◆ WHAT IS BEING ASKED:
Work out the number of lines in the listing that include the string "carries". Reply with that number alone.

◆ DATA SHOWN:
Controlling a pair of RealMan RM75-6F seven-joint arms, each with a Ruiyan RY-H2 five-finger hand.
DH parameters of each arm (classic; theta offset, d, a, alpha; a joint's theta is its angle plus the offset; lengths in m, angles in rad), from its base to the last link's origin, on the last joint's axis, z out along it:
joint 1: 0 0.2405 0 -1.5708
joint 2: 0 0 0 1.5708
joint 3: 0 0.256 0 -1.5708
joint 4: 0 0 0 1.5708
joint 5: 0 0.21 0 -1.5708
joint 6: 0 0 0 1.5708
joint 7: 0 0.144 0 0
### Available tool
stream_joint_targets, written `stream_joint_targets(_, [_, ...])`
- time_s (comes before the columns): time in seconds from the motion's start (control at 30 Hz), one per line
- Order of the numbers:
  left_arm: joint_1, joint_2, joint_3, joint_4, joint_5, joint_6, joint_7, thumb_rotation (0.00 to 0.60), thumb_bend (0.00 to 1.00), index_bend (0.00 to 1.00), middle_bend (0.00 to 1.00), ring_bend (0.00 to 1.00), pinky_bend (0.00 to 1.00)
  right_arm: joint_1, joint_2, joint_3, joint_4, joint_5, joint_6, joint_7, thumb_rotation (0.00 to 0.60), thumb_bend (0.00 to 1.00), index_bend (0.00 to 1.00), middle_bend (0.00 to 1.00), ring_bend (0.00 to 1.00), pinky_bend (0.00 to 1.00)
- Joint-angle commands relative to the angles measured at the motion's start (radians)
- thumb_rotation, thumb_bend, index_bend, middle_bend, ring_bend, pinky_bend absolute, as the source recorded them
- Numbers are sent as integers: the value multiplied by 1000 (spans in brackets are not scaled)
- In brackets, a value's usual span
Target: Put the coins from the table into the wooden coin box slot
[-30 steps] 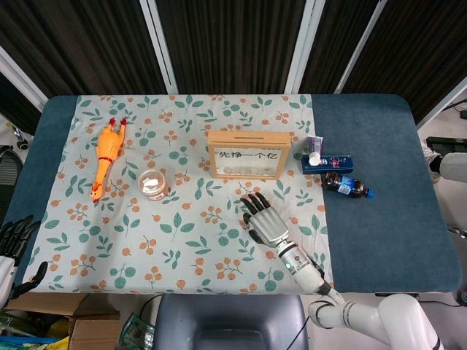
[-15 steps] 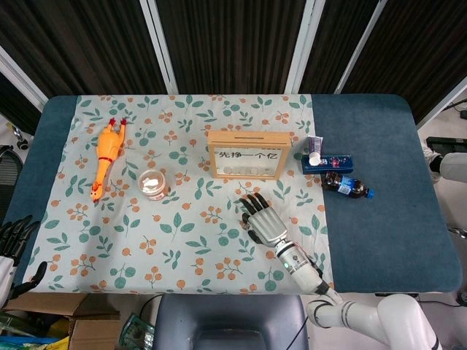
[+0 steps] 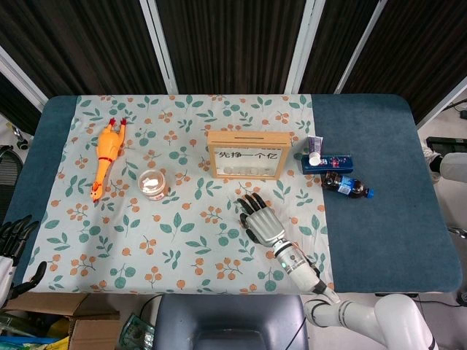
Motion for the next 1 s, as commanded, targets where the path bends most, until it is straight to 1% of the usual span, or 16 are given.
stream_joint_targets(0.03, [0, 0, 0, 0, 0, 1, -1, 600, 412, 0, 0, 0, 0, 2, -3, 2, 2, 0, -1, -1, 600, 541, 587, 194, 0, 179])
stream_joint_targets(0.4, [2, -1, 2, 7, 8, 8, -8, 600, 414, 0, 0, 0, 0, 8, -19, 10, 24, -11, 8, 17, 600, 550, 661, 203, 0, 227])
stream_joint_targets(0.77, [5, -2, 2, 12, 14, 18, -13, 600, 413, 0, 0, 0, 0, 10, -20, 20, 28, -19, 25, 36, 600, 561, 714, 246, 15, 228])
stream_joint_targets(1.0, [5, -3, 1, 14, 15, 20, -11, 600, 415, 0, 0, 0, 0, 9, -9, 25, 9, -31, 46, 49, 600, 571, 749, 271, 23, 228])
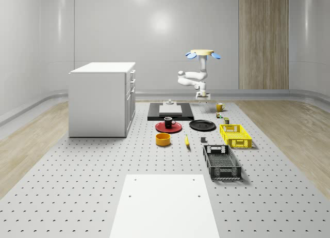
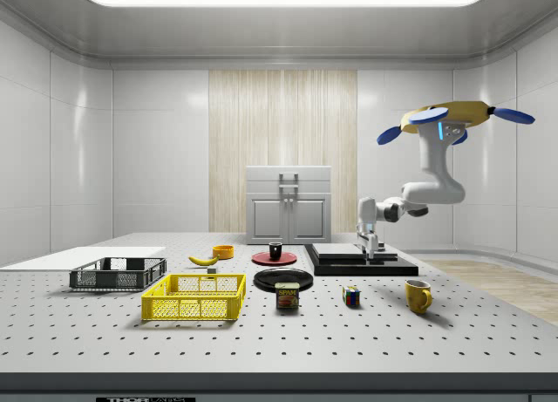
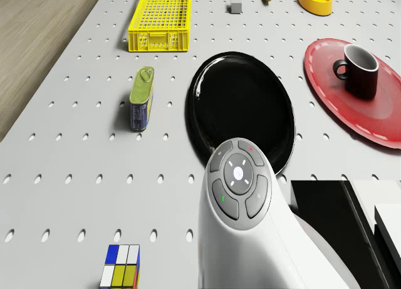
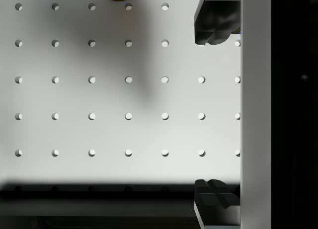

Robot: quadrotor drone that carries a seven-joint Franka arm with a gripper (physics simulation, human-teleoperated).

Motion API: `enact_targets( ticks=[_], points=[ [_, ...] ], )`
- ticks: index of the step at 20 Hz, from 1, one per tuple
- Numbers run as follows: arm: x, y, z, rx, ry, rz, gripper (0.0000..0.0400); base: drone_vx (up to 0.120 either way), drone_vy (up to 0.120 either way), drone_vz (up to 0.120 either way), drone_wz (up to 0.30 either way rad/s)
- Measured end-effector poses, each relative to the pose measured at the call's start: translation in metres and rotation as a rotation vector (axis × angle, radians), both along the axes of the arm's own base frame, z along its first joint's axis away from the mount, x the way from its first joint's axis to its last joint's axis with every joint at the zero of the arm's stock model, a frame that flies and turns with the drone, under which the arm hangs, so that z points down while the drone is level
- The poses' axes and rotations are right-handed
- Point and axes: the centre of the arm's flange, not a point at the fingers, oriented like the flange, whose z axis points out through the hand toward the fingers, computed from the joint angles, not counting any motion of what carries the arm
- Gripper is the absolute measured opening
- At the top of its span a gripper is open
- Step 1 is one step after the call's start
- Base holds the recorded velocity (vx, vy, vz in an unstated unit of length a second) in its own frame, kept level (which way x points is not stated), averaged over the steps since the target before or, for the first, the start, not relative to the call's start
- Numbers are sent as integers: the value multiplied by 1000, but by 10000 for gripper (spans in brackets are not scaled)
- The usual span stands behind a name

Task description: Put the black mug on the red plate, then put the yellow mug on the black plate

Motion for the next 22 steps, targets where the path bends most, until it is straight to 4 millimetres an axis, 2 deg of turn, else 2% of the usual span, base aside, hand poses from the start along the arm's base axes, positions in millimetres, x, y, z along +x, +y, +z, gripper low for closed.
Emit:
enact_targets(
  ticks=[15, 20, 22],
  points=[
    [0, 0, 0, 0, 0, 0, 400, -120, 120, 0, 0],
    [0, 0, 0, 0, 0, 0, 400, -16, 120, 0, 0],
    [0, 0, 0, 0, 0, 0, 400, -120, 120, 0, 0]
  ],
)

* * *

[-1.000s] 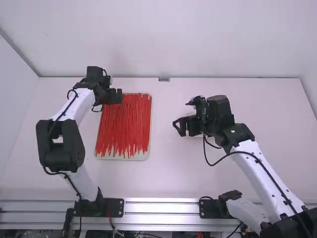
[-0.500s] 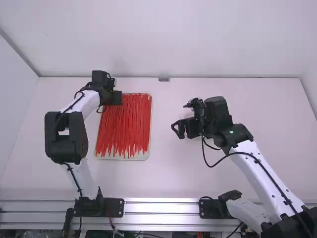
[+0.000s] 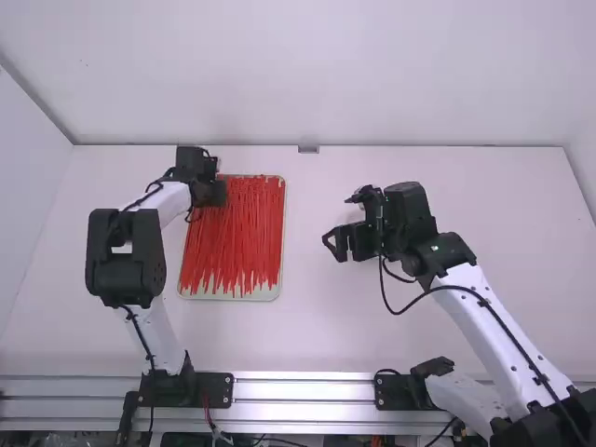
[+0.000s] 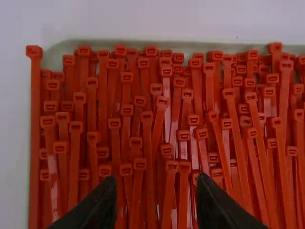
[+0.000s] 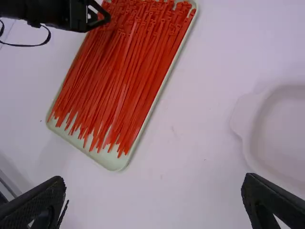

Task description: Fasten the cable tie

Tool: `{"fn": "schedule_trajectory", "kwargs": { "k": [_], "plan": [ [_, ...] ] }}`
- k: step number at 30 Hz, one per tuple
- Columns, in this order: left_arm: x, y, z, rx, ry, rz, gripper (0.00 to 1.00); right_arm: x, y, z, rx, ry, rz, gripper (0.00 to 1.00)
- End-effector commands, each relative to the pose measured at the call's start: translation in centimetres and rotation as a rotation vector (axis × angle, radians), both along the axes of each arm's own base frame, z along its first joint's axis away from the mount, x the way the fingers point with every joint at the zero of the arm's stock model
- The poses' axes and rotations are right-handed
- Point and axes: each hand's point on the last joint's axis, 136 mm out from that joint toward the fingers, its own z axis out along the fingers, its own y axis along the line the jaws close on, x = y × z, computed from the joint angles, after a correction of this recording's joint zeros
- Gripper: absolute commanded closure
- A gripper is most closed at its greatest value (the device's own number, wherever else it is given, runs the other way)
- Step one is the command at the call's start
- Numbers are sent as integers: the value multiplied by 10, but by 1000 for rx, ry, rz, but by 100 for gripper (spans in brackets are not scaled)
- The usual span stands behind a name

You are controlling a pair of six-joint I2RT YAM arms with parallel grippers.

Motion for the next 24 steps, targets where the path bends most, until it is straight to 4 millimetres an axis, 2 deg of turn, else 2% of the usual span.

◆ EXERCISE OUTPUT:
2